“You have to make many sacrifices when you live in the midst of people who differ from you politically, socially and ideologically. Look at the example of Jesus Who is God: He lived among sinful mankind. This was thirty three years of continuous sacrifice.”
Today I was reading a bit of the Gospel by Luke. And funnily enough, it was the part about Jesus’ 40 days in the desert. Look at the notes that were there:
In secular history, people only participate and cope with other people. Sacred history views things from another perspective: God’s plan unfolds hindered by the disturbing devices of the evil spirit, and people are called to take part in this struggle that exceeds their own plans. This is why Jesus had to face the evil one.

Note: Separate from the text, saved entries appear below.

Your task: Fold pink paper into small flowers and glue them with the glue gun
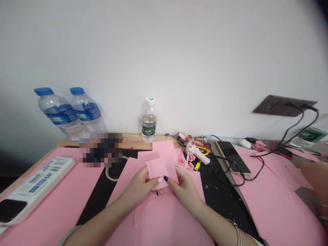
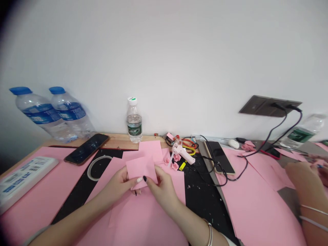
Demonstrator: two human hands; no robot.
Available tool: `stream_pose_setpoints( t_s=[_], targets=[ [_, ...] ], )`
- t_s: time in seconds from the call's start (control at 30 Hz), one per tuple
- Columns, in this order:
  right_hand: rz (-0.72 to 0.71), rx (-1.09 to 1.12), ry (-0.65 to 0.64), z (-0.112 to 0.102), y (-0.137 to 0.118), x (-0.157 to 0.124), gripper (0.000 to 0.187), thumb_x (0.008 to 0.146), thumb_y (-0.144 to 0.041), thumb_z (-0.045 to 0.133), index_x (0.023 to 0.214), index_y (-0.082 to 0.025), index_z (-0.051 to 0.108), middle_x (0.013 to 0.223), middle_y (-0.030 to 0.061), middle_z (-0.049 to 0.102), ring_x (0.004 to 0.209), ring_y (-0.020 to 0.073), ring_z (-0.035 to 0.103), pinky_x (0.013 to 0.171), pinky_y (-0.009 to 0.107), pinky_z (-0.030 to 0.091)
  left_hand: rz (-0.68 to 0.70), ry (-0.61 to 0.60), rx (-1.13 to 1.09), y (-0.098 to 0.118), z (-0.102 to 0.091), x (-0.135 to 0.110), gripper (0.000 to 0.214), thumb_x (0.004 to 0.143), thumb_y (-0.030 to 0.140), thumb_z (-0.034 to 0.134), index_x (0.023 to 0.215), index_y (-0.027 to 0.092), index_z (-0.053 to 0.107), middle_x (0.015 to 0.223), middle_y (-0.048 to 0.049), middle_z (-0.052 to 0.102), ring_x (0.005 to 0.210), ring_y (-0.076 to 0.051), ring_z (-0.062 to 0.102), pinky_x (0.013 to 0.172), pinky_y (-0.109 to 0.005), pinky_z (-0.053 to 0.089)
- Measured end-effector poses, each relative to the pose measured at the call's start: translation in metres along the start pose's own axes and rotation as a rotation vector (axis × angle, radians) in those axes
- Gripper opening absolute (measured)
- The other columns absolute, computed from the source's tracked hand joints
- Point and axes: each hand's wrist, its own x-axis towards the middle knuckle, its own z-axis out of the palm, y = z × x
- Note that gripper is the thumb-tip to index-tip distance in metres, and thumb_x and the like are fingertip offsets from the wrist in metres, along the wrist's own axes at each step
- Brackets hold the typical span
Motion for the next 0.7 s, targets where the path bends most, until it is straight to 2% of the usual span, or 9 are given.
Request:
stream_pose_setpoints(
  t_s=[0.1,0.3,0.47,0.57,0.63,0.7],
  targets=[
    [0.007,0.052,-0.004,-0.0001,-0.0016,-0.0002,0.011,0.085,-0.021,0.057,0.093,-0.018,0.063,0.088,0.0044,0.069,0.083,0.0216,0.065,0.072,0.032,0.054,-0.006,-0.026,0.014,-0.0008,0.001,-0.001,0.025,0.074,0.032,0.068,0.09,0.014,0.061,0.066,-0.0021,0.067,0.054,-0.017,0.062,0.054,-0.029,0.05],
    [0.068,0.104,0.011,0.0,-0.0007,-0.0014,0.01,0.084,-0.026,0.059,0.085,-0.017,0.064,0.079,0.0037,0.069,0.07,0.0203,0.065,0.062,0.031,0.054,-0.126,-0.124,0.119,0.004,0.0034,-0.0039,0.019,0.076,0.03,0.065,0.077,0.011,0.068,0.057,-0.0043,0.067,0.054,-0.019,0.063,0.055,-0.029,0.049],
    [0.086,0.01,0.03,-0.0009,-0.0008,-0.0016,0.013,0.084,-0.027,0.058,0.078,-0.017,0.064,0.071,0.0025,0.069,0.063,0.0192,0.065,0.054,0.028,0.054,-0.18,-0.2,0.069,0.005,0.0007,-0.0054,0.026,0.078,0.035,0.067,0.085,0.01,0.069,0.062,-0.0064,0.071,0.059,-0.019,0.067,0.057,-0.028,0.051],
    [0.016,-0.091,0.041,-0.0031,-0.0003,-0.0029,0.016,0.087,-0.023,0.054,0.09,-0.017,0.068,0.08,0.0041,0.073,0.069,0.0198,0.068,0.061,0.029,0.057,-0.239,-0.251,-0.026,0.0028,-0.0033,-0.006,0.032,0.08,0.041,0.066,0.09,0.011,0.069,0.075,-0.0094,0.074,0.073,-0.022,0.071,0.069,-0.031,0.053],
    [-0.086,-0.185,0.042,-0.0057,0.0019,-0.0041,0.028,0.088,-0.016,0.049,0.109,-0.017,0.067,0.098,0.0068,0.074,0.084,0.0211,0.071,0.073,0.032,0.059,-0.282,-0.26,-0.112,0.0019,-0.005,-0.0064,0.031,0.08,0.042,0.067,0.091,0.013,0.069,0.08,-0.0089,0.074,0.078,-0.023,0.072,0.074,-0.032,0.053],
    [-0.208,-0.288,0.032,-0.0088,0.0051,-0.005,0.041,0.088,-0.009,0.045,0.124,-0.02,0.061,0.115,0.0075,0.07,0.102,0.0213,0.068,0.087,0.036,0.057,-0.321,-0.227,-0.186,0.002,-0.0054,-0.0066,0.026,0.078,0.04,0.069,0.086,0.014,0.068,0.075,-0.0055,0.073,0.078,-0.023,0.072,0.074,-0.033,0.053]
  ],
)
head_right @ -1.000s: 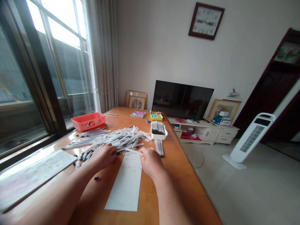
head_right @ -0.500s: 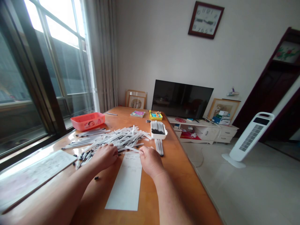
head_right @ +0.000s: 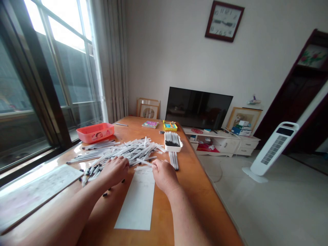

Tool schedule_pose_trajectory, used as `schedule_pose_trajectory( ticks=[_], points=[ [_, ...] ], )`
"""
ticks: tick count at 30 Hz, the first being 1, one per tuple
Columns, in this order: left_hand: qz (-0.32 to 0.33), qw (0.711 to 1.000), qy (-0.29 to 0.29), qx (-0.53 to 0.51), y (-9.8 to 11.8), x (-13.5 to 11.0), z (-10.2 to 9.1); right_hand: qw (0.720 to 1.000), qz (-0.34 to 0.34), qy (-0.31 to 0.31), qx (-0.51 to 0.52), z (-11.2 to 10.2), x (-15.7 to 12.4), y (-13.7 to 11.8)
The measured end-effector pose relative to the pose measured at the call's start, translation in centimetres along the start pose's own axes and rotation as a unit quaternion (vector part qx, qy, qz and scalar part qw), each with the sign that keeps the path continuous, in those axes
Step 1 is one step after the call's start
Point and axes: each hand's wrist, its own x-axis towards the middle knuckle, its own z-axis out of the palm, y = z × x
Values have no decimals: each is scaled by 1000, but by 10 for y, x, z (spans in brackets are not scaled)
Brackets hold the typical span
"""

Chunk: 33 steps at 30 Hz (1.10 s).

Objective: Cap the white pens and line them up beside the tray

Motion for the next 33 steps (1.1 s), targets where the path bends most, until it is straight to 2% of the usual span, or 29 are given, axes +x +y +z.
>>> schedule_pose_trajectory(
  ticks=[4,7,9,13,15,18,23,29,33],
  points=[
    [-7,996,57,-75,-5,4,-8,1000,8,-1,2,-1,-1,-1],
    [-24,970,126,-205,-8,7,-13,999,17,-18,26,1,-1,-2],
    [-56,926,158,-337,-8,8,-15,998,20,-34,48,3,-2,-2],
    [-97,781,150,-598,-7,8,-19,993,13,-78,85,7,-5,-6],
    [-114,722,143,-667,-8,8,-21,990,6,-97,103,8,-6,-8],
    [-134,672,142,-715,-11,8,-23,985,-3,-119,126,9,-8,-10],
    [-142,646,156,-734,-14,11,-20,977,2,-145,155,12,-7,-10],
    [-145,633,154,-745,-14,11,-20,972,0,-159,173,14,-7,-10],
    [-134,638,147,-744,-11,9,-22,969,5,-165,181,13,-7,-13]
  ],
)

We speak of temptation when we feel the pressure of bad instrincts or when we feel dragged into doing evil by circumstances. Jesus did not possess our bad instincts but the Holy Spirit led him to be tested into the desert – remember that to tempt and to test have the same meaning – and there he felt the strongest persuasion from the evil one who tried to dissuade him from his mission.
Jesus, filled with the Holy Spirit, began his ministry by undergoing a very hard test: forty days of total solitude and fasting. In this situation, Jesus experienced his frailty as he faced a leap into the unknown: he was about to let go of life in Nazareth in surrender to the Father’s will, and begin a mission which would lead him to death within a few years.
The devil, or the accuser, spoke to him; thus is he named in Scripture because he always criticizes. He leads us to accuse God, and when he has made us fall, he then accuses us and tries to convince us that our fall will not be forgiven by God.
If you are the Son of God. Jesus knew who he was, but he had not yet tested his power. Could he not, for a moment, release divine energy when his body was weak from hunger? Could he not, someday, get down from the cross to save himself?
Jesus refuses to be self-serving. He has higher goals: and so the Devil takes him higher. Knowing people as they are, Jesus is tempted to impose himself on the people and manipulate them. He is tempted to compromise and use weapons of the devil who respects neither the truth, nor freedom of conscience. It would then be easy to reign over the nations “in the name of God,” since the devil gives them to whom he wishes.
Jesus has chosen to serve only God. The devil asks, “Why, then, do you not begin your preaching with something spectacular, like dropping from a high place into the midst of the crowd at prayer in the temple? – Do you not believe that God will perform a miracle for you?” – This time the devil uses the very words of Sripture: in reading them, one might think that with much faith, one would always be healthy and successful. Jesus warns against the error of a “faith” which tries to remove the cross. Jesus will not demand miracles from his Father to avoid suffering the humiliation and rejection that are the lot of God’s messengers: this would be to challenge God under the pretense of trusting him.
The devil left him, to return another time. In the Passion of Jesus, the devil will turn the people’s wickedness against the Liberator whom he could not lead astray.